その直後、私の持っている長枝に手応えがあった。


 私が引き上げると裕介の手が見え、彼を池の淵に掴まらせる。

そして、私の希望は直ぐに絶望へと変わった。


 池から引き上げられた彼の顔、腕、服…つまり体全体におぞましい数の不気味な虫がくっついていたのだ。

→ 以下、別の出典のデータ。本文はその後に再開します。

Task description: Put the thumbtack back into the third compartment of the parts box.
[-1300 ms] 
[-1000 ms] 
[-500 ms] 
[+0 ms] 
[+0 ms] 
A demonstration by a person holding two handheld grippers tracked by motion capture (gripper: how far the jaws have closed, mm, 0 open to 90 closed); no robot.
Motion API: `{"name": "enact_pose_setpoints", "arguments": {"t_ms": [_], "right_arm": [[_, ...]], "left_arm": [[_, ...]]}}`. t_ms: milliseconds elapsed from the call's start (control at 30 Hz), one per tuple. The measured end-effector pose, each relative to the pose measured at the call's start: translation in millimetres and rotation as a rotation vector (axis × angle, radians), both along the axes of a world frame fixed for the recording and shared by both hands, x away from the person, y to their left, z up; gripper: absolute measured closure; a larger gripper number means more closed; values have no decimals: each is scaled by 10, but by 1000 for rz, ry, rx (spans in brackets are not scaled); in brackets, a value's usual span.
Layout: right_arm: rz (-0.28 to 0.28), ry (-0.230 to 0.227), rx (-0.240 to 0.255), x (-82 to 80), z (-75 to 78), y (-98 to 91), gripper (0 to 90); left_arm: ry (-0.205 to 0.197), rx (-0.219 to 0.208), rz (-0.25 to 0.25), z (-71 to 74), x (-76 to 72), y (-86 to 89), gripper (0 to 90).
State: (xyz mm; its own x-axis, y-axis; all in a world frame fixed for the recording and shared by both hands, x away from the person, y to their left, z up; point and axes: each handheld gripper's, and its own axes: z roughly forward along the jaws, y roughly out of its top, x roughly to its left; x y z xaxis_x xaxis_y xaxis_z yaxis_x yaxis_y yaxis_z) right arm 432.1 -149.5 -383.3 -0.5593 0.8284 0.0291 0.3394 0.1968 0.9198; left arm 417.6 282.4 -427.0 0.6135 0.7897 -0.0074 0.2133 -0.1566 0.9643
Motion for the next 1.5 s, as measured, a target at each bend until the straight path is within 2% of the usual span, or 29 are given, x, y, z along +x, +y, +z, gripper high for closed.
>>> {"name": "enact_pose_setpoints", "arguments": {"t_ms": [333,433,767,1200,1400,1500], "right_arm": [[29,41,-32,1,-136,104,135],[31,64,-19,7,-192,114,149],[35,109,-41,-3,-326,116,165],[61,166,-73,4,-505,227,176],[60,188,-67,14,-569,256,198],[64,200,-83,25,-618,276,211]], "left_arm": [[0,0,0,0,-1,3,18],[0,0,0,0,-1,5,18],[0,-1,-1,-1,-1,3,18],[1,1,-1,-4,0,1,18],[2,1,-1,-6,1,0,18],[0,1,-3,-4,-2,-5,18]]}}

 トンボのヤゴを大きくしたものやヒルにムカデの脚が生えたようなものなど、現実的に有り得ない姿の虫が彼に引っ付き、噛み付いているのか流血させている。


「たすけ…」


 言い終わらないうちに彼は全身の力が抜けたように再び池に沈み、二度と上がってこなかった。


「取り敢えず駅まで帰るぞ!」

「あつひろー!ゆうすけー!」


 泣き叫ぶ咲希を二人がかりで半ば強引に引き摺り、三禍夜池を後にした。




 咲希は私達の手を振り解こうと暴れ続けた。

剛と二人で宥めつつ説得するが、半狂乱となった彼女の耳には入らない。


「離して!離せって言ってんじゃん!あつひろー!ゆうすけー!」

「飯山!先ずはここから離れる事が先決だ!気持ちは分かるが今は言う通りにしてくれ!」

「咲希ちゃん、今はとにかく逃げよう」


 このままでは埒が明かない。

そんな私の顔を見て何かを読み取ったのか剛が咲希を担ぎ上げる。


「あつ…ひろ…?」


 さっきまで泣き叫んでいた咲希が静かに呟いた。彼女の視線の先にはびしょ濡れの敦弘が立っていた。


「寒いね…。風邪でも引いたらどうしてくれんのかね」

「敦弘…!良かった、生きて」

「いや、待て」


 笑顔が戻りひと息つく咲希とは真逆の険しい表情をした剛が彼女を制する。


「お前、村上じゃねーよな?」

「何言ってるかね。敦弘だけど」

「ならなんで飯山に謝らねーんだよ?」

「謝る?何をかね?」

「とぼけんな!池に引きずり込もうとしてたろ!」

「いやー…、あれは裕介が池に飛び込んだ時のあまりの衝撃でついパニクってね。てか、剛こそ俺の事池に投げ込んでたね。あれは?」

「お前、“道連れ”がどうこう言ってたよな?あれは裕介も言ってたセリフだ。何が“あまりの衝撃で”だ。何も考えず適当に演じるからボロが出るんだよカッパ野郎」


 剛が言い終わると同時に敦弘の姿が一瞬で消え、その場にはついさっきまで彼が身に着けていた衣類と水溜りが残った。


「いってぇ!」


 剛がいきなり腹を抑え激痛を訴える。


「剛!?どうしたの!?」

「あいつ、まさか…。水野、飯山を連れて、早く…行け」

「待ってよ!剛を置いていけないよ!」

「いいから早く行けって!」


 次の瞬間、剛のズボンからどす黒い液体が染み出てきた。


「くそっ…!早く行け水野!飯山を頼む!」


 剛は大声で喚きながらのたうち回り始めた。黒い液体はほのかに赤色が混じっており、絶え間なく流れ出てくる。私は我に返り、乱暴に咲希を引き摺りながら三津原駅へと向かった。